C++20 Coroutine Basics
Written by Krisztián Szabó
Preamble
C++20 adds a bunch of cool new features to an already complicated language full of footguns: Concepts, modules, spaceships and even coroutines. While most of the new features are relatively straightforward, coroutines are not. This is further proven by the myriad of existing coroutine tutorials and guides already present on the internet. Everyone and their dog seemingly wants to write an article on coroutines, so I figured why not pile on?!
To be honest I found most of the existing documentation and guides unnecessarily complicated and confusing (often even misleading or straight up wrong), so I figured I'll try to explain things my way, and hopefully make things easier to grasp for people.

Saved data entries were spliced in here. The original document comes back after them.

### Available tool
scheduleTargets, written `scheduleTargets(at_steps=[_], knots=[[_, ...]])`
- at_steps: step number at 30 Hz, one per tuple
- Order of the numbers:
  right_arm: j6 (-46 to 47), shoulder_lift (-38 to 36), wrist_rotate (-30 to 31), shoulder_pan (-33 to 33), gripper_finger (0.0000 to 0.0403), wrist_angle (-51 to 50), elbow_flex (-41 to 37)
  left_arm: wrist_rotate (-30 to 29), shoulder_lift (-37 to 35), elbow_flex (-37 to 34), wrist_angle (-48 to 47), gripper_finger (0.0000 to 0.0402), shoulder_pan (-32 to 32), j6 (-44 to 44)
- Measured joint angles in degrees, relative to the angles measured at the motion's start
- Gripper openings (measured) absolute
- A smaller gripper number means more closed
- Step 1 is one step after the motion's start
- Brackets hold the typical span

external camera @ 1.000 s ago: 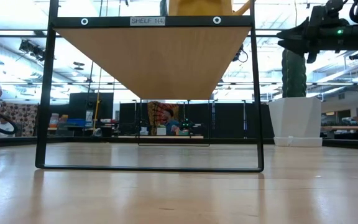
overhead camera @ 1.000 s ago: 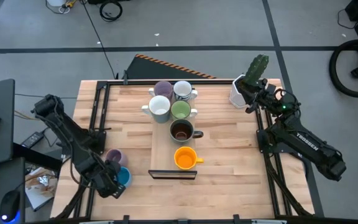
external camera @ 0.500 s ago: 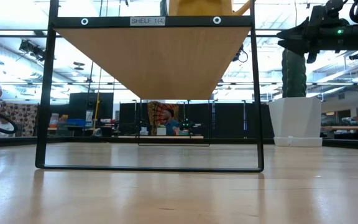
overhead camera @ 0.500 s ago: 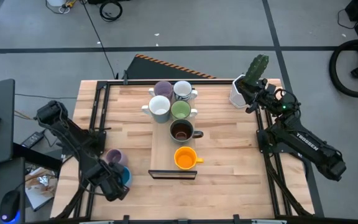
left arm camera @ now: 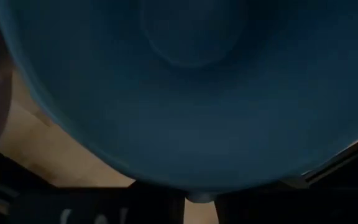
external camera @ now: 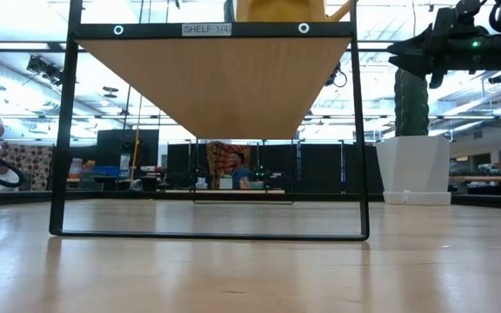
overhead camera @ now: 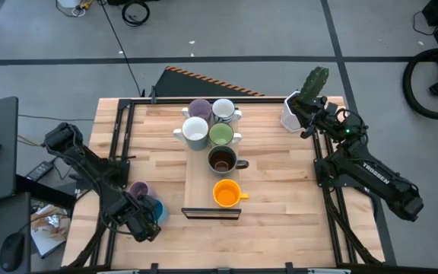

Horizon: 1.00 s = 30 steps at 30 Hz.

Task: Place coffee mugs
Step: Put the blue mug on the shelf

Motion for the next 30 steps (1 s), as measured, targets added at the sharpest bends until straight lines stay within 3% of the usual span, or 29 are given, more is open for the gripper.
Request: scheduleTargets(at_steps=[30], knots=[[-0.61, -0.02, -0.01, 0.0, 0.0189, 0.0, 0.02, 0.64, -11.63, 0.04, -10.08, 0.0053, 9.39, 25.69]])
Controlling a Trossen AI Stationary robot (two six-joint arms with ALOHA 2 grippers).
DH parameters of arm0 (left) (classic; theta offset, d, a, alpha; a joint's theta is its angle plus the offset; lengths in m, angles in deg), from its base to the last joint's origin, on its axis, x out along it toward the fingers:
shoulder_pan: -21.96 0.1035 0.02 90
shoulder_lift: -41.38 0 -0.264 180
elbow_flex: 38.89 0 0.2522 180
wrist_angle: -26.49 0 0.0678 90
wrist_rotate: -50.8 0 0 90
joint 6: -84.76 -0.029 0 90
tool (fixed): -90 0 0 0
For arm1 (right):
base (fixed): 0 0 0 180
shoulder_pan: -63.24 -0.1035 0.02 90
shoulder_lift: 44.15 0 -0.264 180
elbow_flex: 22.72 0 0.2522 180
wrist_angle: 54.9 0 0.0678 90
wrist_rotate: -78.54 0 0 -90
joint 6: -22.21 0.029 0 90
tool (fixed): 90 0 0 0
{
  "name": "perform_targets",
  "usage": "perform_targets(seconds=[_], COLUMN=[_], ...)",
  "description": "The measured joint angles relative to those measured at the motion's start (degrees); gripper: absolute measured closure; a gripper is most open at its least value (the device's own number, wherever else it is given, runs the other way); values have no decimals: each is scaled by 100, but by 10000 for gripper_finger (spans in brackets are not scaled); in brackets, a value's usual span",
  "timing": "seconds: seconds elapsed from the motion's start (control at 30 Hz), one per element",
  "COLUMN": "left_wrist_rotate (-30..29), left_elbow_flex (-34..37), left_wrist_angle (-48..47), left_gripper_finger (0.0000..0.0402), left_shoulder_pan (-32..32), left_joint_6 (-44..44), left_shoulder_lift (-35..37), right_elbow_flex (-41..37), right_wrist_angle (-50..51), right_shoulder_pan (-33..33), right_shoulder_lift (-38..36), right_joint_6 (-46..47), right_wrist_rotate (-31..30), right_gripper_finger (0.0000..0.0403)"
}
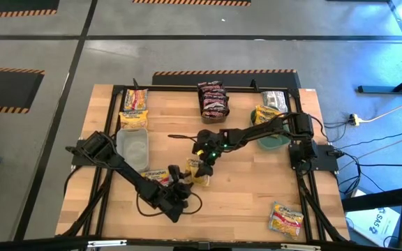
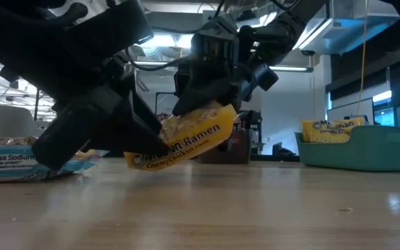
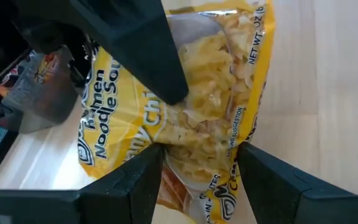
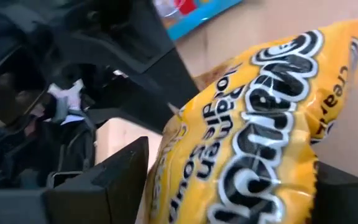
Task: Sort Maruchan noodles
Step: Put the yellow noodle pack into the blue bin
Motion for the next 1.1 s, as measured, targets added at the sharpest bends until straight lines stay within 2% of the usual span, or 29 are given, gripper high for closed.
perform_targets(seconds=[0.1,0.2,0.6,0.77,0.93,1.1], left_wrist_rotate=[-13,-96,-133,-280,-280,-273], left_elbow_flex=[0,0,0,-7,-214,-423], left_wrist_angle=[4,16,17,15,-26,-243], left_gripper_finger=[200,200,200,200,200,200], left_shoulder_pan=[6,2,-141,-259,-370,-445], left_joint_6=[-10,-10,-60,-54,-97,-106], left_shoulder_lift=[4,9,11,15,15,20], right_elbow_flex=[0,0,1,0,-4,-11], right_wrist_angle=[207,244,238,605,1536,2223], right_shoulder_pan=[-4,-4,0,2,-36,-103], right_shoulder_lift=[0,0,-17,-146,-529,-1115], right_joint_6=[19,45,-56,-242,-679,-1139], right_wrist_rotate=[-320,-414,-324,-334,-868,-1338], right_gripper_finger=[143,163,315,313,291,316])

This is going to be a long article and I firmly believe this is a topic that cannot be taught in short form, so grab a snack and drink and read on. I promise I'll try to make this as short and painless as possible, but this is complicated topic, so it will require some patience and head scratching from you as well. Do not feel bad if something is not immediately obvious to you, it took me multiple attempts to mostly understand the things I write about here.
Theory
In order to clear up confusion and start from a common ground I want to start with some theory. I know you are just about to scroll past this to see some code, but don't. If you do, you will be banging your head on your desk in confusion, I will point at you specifically and say the ugly words "I told you so" with a smug smile.
What are coroutines?
Coroutines often confuse developers as a concept - most devs have heard about them, but have only foggy, vague definitions for them. Let me clear that up in one sentence:
A coroutine is a function that can be suspended and resumed at will. That's it.
It is essentially a control flow mechanism, where you can say "let's give back control to the caller of this function, and if it wants to, it can later resume this function exactly in the state that it was left in".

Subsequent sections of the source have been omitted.